That makes sense about the calcium. 

Oh yeah definatly more research is in order before I'd attempt anything like this, I really wouldn't want to risk her health at all. One of the biggest reason I still feed my rats a lab block as their staple is because it's so hard to make a diet that reaches their exact needs.


----------



## lessthansign3 (Jun 1, 2013)

I am just starting on a natural diet for my new baby, Sebastian. He has taken to it beautifully! He finished off his whole dish last night of cooked, whole ground chicken (includes bones, organs, and meat) mixed with vegetables and he also had three mealies, two waxworms, and three crickets to go with it. I am going to start gut loading the bugs now that we're not on the kibble, so hopefully they'll be a bit more nutritional. As soon as he's eaten through the pound of cooked chicken I bought, I'll switch him over to raw meats. I started him on cooked just to get him used to the diet. 

I buy my meats from this wonderful local store called Woody's Pet Deli here in the Twin Cities. They've got two shops, one in Minneapolis and one in St. Paul (even though I live in Minneapolis, the St. Paul one is closer, so I shop there), and they produce raw and cooked whole grind meat pet foods made with human grade meats. They are fantastic. We've been feeding our cats and ferrets their food for a couple of years now, and I'm so happy to start feeding Sebastian their excellent meats as well. I bought the veggies from them, too. 

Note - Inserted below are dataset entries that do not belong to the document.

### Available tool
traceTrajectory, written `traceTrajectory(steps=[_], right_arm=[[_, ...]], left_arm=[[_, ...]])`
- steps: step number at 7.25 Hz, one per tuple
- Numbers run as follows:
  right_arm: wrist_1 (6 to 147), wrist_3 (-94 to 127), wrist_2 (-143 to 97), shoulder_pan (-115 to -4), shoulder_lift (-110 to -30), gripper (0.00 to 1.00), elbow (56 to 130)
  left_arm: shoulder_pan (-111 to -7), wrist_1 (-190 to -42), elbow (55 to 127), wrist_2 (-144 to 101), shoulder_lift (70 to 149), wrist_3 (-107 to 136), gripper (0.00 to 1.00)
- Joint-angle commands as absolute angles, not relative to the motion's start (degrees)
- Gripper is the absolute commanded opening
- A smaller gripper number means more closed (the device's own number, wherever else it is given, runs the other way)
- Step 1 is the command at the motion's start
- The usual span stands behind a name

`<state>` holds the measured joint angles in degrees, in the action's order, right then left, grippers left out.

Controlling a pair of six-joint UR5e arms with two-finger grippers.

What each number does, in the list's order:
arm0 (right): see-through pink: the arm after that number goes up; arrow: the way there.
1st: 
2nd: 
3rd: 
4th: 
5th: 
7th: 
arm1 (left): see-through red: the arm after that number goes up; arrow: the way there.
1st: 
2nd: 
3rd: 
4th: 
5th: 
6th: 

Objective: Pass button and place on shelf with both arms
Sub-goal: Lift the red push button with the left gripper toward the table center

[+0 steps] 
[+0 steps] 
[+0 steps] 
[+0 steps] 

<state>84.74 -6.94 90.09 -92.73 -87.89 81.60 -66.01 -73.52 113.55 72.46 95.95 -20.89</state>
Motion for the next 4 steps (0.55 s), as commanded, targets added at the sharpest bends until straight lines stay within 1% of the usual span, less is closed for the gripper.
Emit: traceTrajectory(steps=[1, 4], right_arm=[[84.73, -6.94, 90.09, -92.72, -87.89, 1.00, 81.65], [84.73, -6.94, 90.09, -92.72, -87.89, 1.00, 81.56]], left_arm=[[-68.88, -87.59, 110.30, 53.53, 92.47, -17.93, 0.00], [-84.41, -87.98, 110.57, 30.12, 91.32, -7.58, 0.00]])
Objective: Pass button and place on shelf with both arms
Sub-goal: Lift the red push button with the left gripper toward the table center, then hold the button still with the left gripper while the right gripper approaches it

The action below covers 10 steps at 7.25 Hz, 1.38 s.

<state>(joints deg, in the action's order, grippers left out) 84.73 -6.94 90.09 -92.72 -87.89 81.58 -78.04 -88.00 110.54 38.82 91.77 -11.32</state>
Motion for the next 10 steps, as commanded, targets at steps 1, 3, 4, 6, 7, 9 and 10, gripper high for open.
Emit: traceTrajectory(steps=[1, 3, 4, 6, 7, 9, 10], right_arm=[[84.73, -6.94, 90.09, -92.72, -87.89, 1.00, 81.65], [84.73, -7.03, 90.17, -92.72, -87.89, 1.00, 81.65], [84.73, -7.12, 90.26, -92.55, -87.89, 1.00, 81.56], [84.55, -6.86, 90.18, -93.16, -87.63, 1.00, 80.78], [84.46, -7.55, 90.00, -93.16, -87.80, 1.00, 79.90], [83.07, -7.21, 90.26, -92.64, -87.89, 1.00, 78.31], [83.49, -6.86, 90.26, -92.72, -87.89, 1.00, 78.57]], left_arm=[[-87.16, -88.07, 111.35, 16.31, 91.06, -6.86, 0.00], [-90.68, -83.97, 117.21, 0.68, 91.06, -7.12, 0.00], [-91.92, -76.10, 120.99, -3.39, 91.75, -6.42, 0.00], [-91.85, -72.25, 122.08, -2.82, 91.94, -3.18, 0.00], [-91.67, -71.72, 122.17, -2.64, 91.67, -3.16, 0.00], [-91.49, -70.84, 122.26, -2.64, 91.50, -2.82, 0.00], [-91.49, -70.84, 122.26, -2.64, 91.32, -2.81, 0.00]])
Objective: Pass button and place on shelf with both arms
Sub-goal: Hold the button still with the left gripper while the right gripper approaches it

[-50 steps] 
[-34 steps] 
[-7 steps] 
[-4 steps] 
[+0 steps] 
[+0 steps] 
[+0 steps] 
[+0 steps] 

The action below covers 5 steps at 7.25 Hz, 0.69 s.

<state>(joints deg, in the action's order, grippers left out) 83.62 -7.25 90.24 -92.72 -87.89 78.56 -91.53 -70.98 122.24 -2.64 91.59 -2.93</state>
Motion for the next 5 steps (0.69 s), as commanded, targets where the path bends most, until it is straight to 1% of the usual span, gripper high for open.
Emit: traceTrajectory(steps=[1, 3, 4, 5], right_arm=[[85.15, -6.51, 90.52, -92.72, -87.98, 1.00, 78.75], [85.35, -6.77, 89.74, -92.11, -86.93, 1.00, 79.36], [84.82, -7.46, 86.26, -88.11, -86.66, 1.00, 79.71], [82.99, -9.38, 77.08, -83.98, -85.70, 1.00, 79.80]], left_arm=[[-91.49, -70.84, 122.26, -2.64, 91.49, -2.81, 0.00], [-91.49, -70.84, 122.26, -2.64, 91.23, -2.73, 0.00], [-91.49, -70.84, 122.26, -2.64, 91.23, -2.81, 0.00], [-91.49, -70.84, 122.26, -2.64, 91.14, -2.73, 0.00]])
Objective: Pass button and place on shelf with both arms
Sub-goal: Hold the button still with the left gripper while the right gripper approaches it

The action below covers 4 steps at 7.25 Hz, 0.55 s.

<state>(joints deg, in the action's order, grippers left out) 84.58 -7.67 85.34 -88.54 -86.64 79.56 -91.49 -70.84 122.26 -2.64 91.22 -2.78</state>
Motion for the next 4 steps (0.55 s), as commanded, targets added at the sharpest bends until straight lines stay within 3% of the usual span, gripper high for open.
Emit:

They sell frozen cooked vegetables that can be thawed and mixed in with the meats - intended for dogs, of course. I am mixing at a one-to-one ratio of veggies to meat. Does that sound like the right mix to you folks? Should I do more veggies, or less? I want to be sure he's not getting too much protein, after all. I could add some fresh veggies to it, if he'll take them. He readily took what was mixed in with the meat. 

Let me know what you think. Yes, in a way Sebastian and others have to be guinea pigs for these new ways of eating, but so long as they remain happy and healthy and we do our best based on our limited knowledge of hedgehog nutrition, I don't believe we will do any major harm. We know the basics - we simply need to fine tune the formula. It will take a brave few of us to start this so that others will feel more comfortable with raw and natural feeding, and I'm willing to step up and do it because I feel it's the best thing for my hedgehog.

At the end of my last hedgehog's life, I saw how difficult it was for him to chew that kibble. They aren't meant to be eating nothing but crunchy biscuits. I imagine it isn't good for their teeth, although a vet never confirmed that Henry's teeth were worn down or anything. Still, I had to start watering down the kibble for him to eat it. I don't want Sebastian to go through that.


----------



## Lilysmommy (Jan 7, 2009)

Trust me, I'm thrilled that we have more and more of you guys that are brave enough to give this a try!  I plan to jump on the wagon once I have hedgies again, but that'll be a couple years yet. I think it'd be fantastic to have more hedgie owners feeding natural diets, or at least incorporating more natural elements into their hedgie's diet, and I think that's more likely once they see others doing it & not having major problems with it.

As far as your meat/veggie ratio, reading the DIY portion of Kimberly's care book, protein should be around 25-30%, and carbs at 40% (and fat 10-13%, and fiber 10-15%), so you might want to bump up the veggies a little? Don't forget the insects are adding protein too!


----------



## lessthansign3 (Jun 1, 2013)

Lilysmommy said:


> Trust me, I'm thrilled that we have more and more of you guys that are brave enough to give this a try!  I plan to jump on the wagon once I have hedgies again, but that'll be a couple years yet. I think it'd be fantastic to have more hedgie owners feeding natural diets, or at least incorporating more natural elements into their hedgie's diet, and I think that's more likely once they see others doing it & not having major problems with it.
> 
> As far as your meat/veggie ratio, reading the DIY portion of Kimberly's care book, protein should be around 25-30%, and carbs at 40% (and fat 10-13%, and fiber 10-15%), so you might want to bump up the veggies a little? Don't forget the insects are adding protein too!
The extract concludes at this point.